To summarise the negatives of waiting for us personally
- as time went on endo progressed and I underwent 4 surgeries, 2 of them major inc. partial bowel resection and was booked for a 5th major.
- loss of income/progression due to time off for illness/surgery. Hubby having to work 70hr week for us to stay afloat.
- stress of saving for ivf, paying for private med care when the nhs took too long.
- with waiting our risk of miscarriage increased. We went through 2 early miscarriages, this really made my husband wake up and smell the coffee - his friends by this point have begun to settle down and their wives/gfs are popping them out easily. Meanwhile we are on tenterhooks praying our baby will make it and there are greater risks to me in the pregnancy.
- we had so many arguments and had so much stress dealing with the 'endo saga' the last 6 years.
It might be a good idea to show your fiancé this to show him that from a male perspective endo can be incredibly tough and emotionally painful as well. No matter what you do it will be tough, I think the best thing to do is communicate and try to work out a compromise. Be realistic about your situation and try not to get too stressed or frightened. Put your energy into coming up with a solution and be determined to not let endo beat you.
It will be ok, just talk to him. Xx
P.s. Agree that you need excision surgery preferably at an endo centre.

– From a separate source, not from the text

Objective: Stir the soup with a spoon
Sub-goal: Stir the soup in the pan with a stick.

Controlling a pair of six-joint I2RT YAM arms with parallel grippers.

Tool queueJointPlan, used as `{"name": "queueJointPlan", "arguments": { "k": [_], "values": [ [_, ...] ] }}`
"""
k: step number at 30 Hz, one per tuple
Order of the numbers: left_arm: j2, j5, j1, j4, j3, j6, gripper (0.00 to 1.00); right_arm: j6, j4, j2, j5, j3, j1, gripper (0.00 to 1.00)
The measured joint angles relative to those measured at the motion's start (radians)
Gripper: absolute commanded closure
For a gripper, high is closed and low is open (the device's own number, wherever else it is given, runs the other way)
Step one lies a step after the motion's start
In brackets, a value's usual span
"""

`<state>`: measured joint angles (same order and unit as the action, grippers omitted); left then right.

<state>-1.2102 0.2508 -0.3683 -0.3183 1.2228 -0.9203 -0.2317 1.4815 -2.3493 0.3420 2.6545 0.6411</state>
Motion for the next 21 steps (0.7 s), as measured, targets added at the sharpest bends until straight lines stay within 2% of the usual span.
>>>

Also please be mindful of how critical you are of him. If you're saying 'I don't have time to waste' to him it's like saying 'you're a time waster and a waste of space' to him. You need to give him time to process what is going on and let him try and come up with a solution with you - he is entitled to his own dreams, aspirations and life plan as you are. He maybe just hasn't considered that waiting to get preg - and thus letting endo progress unabated in a severe case could be equally as stressful as launching into parenthood earlier than expected. Give him a chance and some space, men don't react well to being backed into a corner. X
Oh thankyou applebird. I am so overwhelmed by everyones support and loving advice as i dont have any of that out of this forum. I am so so happy to hear you are pregnant..must be such an amazing feeling! So sorry to hear of previous miscarriages for you both though. Such a hard time. I try to talk but end up shutting down as too scared/worried to hear what he might say or outcome of possibility of having children. You are right though we need to stick at communicating as this is a life changing situation for both of us in both ways whether we go ahead or not. We are not financially ready right now and still house hunting as we speak but hopefully this time next year that will all be sorted. Fingers crossed! I will definitely show him all messages from today as its important for him to see that he, as a man, is not the only one having to deal with such stress and pressure. He isnt alone. Thankyou so much. I hope you, your husband and baby are ok xxx
No prob at all, everyone is really helpful here and kind, it's a lovely community.
Don't be frightened of talking to him, he's your partner of eight years and he loves you. Right now, very naturally, you're in panic mode and in shock. You'll feel totally overwhelmed and in turmoil, he's going through this right with you. Women are great at talking, with my husband he later told me he hid a lot of his feelings and worries because he felt I already had enough on my plate. He may be quiet on the surface but underneath it all could be a different story!
Men are always going to be focused on finances, they want to be secure to provide for their family, its innate.
Honestly you are getting a house and getting married these are amazing defining moments in your life - enjoy them and be happy! You deserve to have these experiences together for yourselves. It's ok to take a break from worrying about endo and throw yourself into other things.